WORK ITEM: Search the data below, and report every line in which "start" occurs.

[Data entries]
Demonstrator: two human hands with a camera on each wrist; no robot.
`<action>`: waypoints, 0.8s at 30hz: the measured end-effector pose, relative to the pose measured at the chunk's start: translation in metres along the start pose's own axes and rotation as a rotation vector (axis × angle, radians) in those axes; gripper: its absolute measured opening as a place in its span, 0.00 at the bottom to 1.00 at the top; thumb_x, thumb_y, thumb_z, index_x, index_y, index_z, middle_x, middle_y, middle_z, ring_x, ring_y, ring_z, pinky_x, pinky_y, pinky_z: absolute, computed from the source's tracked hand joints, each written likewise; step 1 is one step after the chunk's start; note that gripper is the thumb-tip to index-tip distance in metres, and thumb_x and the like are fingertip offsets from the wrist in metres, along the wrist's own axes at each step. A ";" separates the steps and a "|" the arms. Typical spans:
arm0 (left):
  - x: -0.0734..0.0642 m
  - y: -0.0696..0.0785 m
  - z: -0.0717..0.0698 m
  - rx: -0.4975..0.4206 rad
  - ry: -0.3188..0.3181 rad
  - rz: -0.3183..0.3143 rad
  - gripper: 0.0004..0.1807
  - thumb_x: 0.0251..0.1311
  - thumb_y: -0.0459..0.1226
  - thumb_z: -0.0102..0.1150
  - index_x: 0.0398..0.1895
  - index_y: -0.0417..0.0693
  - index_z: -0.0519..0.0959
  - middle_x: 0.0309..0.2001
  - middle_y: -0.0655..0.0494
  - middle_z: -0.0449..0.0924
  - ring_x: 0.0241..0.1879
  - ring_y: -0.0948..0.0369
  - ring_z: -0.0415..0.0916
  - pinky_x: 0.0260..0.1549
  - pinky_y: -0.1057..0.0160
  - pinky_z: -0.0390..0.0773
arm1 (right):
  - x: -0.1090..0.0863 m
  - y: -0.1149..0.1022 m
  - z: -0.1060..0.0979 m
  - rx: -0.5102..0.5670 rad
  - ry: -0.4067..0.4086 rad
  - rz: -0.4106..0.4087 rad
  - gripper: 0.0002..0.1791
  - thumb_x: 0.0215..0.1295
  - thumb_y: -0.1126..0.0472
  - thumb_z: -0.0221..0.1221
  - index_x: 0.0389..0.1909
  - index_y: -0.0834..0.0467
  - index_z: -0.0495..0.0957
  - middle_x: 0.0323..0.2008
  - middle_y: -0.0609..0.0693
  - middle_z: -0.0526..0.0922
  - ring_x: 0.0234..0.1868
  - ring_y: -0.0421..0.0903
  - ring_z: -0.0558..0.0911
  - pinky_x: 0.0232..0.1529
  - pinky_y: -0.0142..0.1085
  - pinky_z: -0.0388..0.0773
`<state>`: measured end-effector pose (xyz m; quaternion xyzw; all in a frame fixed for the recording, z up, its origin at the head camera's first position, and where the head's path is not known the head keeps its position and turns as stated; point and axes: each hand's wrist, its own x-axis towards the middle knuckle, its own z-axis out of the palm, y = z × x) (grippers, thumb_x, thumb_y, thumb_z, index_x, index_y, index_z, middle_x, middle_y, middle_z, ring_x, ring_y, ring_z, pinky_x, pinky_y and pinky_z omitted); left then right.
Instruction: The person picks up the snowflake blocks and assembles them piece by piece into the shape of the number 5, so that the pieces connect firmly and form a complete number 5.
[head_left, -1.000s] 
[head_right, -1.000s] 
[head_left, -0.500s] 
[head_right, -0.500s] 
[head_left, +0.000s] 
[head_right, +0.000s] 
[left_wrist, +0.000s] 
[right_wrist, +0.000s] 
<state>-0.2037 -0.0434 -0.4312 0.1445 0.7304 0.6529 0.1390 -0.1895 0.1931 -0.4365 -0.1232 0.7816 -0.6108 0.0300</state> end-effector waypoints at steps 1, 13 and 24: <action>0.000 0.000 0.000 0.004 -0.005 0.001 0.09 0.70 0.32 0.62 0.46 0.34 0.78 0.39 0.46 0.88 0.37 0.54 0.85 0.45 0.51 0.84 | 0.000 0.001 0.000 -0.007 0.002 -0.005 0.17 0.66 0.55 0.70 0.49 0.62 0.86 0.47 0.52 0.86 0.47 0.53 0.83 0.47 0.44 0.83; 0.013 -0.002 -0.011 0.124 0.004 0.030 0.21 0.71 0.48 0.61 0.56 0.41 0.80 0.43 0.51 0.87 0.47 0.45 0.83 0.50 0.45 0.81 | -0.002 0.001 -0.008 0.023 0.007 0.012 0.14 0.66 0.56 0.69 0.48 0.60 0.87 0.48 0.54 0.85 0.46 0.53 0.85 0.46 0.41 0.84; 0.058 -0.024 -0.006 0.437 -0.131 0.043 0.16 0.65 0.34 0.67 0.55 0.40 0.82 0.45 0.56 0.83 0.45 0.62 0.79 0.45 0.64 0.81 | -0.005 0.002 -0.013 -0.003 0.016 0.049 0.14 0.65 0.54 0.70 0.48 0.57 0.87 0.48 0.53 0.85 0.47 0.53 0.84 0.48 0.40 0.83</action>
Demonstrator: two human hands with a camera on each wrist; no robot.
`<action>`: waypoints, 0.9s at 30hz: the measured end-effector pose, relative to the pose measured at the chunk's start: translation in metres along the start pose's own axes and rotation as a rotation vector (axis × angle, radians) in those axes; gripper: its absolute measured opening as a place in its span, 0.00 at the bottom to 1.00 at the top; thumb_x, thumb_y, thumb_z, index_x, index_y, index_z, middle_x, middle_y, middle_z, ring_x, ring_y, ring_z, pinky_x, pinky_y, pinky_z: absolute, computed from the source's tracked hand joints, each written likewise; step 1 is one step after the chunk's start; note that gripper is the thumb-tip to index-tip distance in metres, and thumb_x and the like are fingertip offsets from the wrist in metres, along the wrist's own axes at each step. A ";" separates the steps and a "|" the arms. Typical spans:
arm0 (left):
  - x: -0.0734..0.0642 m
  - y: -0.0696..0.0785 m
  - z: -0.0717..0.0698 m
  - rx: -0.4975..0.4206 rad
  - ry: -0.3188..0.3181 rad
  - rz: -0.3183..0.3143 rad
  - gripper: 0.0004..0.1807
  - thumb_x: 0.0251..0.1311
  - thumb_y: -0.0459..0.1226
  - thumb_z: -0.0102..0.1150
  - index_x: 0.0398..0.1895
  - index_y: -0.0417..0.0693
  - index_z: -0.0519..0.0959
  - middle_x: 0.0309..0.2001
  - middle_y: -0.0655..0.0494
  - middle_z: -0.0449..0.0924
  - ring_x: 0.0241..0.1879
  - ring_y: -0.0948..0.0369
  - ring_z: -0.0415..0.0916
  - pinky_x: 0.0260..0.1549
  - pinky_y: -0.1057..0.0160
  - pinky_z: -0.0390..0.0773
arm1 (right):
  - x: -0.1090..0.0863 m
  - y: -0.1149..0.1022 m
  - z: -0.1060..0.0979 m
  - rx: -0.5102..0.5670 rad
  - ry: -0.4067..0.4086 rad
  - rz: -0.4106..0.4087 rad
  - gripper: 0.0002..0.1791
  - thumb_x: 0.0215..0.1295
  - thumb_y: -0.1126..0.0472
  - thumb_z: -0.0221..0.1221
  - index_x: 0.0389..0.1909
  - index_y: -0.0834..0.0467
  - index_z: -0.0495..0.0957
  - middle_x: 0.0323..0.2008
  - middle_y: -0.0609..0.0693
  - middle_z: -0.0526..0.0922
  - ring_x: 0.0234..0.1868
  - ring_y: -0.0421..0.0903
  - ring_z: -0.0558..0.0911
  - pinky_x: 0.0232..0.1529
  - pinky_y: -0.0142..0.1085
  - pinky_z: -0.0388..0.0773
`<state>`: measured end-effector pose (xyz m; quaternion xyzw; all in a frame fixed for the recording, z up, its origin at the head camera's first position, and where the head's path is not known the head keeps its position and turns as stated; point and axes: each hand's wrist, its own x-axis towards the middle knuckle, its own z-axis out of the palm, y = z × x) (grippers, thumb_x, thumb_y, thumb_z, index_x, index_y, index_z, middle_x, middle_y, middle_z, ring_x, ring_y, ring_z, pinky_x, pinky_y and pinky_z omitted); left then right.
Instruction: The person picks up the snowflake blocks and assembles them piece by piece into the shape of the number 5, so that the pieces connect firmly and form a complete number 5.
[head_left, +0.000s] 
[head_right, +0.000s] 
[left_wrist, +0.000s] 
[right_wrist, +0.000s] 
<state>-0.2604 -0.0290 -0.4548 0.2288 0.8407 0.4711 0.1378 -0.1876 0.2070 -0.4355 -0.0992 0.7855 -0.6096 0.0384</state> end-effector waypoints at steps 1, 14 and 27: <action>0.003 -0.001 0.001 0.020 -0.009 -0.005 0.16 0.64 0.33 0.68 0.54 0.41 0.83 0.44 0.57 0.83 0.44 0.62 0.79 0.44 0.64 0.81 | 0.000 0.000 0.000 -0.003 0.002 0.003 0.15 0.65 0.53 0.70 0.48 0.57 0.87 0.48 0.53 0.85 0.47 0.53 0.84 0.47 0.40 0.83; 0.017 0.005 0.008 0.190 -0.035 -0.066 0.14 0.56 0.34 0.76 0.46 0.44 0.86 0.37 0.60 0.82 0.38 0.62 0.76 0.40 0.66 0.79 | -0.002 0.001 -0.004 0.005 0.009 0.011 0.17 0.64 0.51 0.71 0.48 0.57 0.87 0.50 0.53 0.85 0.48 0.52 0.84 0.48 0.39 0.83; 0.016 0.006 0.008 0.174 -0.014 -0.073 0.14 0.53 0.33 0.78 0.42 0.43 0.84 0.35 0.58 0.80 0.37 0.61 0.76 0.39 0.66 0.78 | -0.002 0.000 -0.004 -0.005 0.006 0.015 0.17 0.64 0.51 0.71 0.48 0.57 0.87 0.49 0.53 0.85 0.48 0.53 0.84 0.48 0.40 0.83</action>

WRITTEN ANSWER:
`<action>`: waypoints, 0.8s at 30hz: the measured end-effector pose, relative to the pose measured at the chunk's start: translation in metres along the start pose's own axes and rotation as a rotation vector (axis × angle, radians) in those axes; gripper: its absolute measured opening as a place in its span, 0.00 at the bottom to 1.00 at the top; thumb_x, thumb_y, thumb_z, index_x, index_y, index_z, middle_x, middle_y, middle_z, ring_x, ring_y, ring_z, pinky_x, pinky_y, pinky_z: absolute, computed from the source's tracked hand joints, each written likewise; step 1 is one step after the chunk's start; note that gripper is the thumb-tip to index-tip distance in metres, and thumb_x and the like are fingertip offsets from the wrist in metres, along the wrist's own axes at each step. A ";" separates the steps and a "|" the arms. Typical spans:
`<action>`: waypoints, 0.9s at 30hz: the measured end-effector pose, relative to the pose measured at the chunk's start: translation in metres along the start pose's own axes and rotation as a rotation vector (axis × angle, radians) in those axes; gripper: its absolute measured opening as a place in its span, 0.00 at the bottom to 1.00 at the top; thumb_x, thumb_y, thumb_z, index_x, index_y, index_z, middle_x, middle_y, middle_z, ring_x, ring_y, ring_z, pinky_x, pinky_y, pinky_z: absolute, computed from the source's tracked hand joints, each written likewise; step 1 is one step after the chunk's start; note that gripper is the thumb-tip to index-tip distance in metres, and thumb_x and the like are fingertip offsets from the wrist in metres, along the wrist's own axes at each step. A ";" separates the steps and a "|" the arms. Typical spans:

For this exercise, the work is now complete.